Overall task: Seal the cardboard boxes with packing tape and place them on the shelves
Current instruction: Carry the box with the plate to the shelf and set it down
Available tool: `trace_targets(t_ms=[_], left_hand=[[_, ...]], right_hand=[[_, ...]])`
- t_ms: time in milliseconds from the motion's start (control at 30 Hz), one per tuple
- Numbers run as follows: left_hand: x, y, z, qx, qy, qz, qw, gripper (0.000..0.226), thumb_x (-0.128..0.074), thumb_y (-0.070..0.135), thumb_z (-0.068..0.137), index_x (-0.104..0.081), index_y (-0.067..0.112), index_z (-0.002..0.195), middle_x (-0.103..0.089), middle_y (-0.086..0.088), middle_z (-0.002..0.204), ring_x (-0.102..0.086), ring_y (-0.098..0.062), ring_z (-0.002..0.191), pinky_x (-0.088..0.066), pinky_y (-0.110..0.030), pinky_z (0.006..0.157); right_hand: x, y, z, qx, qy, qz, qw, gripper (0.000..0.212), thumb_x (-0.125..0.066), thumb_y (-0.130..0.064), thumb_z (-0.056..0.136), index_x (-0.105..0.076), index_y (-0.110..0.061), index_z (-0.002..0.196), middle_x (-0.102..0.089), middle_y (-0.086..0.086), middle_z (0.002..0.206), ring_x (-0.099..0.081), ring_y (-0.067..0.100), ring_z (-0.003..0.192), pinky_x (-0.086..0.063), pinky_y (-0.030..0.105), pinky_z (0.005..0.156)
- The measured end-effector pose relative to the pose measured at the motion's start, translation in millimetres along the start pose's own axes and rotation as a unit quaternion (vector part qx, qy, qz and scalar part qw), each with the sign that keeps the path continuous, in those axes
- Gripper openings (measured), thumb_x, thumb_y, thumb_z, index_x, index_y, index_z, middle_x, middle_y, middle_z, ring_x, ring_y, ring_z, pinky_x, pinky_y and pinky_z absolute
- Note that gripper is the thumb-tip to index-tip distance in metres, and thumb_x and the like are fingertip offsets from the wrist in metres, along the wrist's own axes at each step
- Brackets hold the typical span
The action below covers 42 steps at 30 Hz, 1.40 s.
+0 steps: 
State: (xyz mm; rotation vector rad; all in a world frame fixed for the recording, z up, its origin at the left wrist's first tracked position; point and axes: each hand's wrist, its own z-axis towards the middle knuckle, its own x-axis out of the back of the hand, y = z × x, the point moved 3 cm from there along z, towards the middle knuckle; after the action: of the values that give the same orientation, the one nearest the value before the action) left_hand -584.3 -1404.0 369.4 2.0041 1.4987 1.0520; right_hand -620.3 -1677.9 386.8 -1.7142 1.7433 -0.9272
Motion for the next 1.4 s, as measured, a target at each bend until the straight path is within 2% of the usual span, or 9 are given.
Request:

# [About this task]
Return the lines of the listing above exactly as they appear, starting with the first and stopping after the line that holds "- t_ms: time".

# [Written response]
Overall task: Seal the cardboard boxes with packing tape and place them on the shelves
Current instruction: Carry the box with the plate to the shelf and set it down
Available tool: `trace_targets(t_ms=[_], left_hand=[[_, ...]], right_hand=[[_, ...]])`
- t_ms: time in milliseconds from the motion's start (control at 30 Hz), one per tuple

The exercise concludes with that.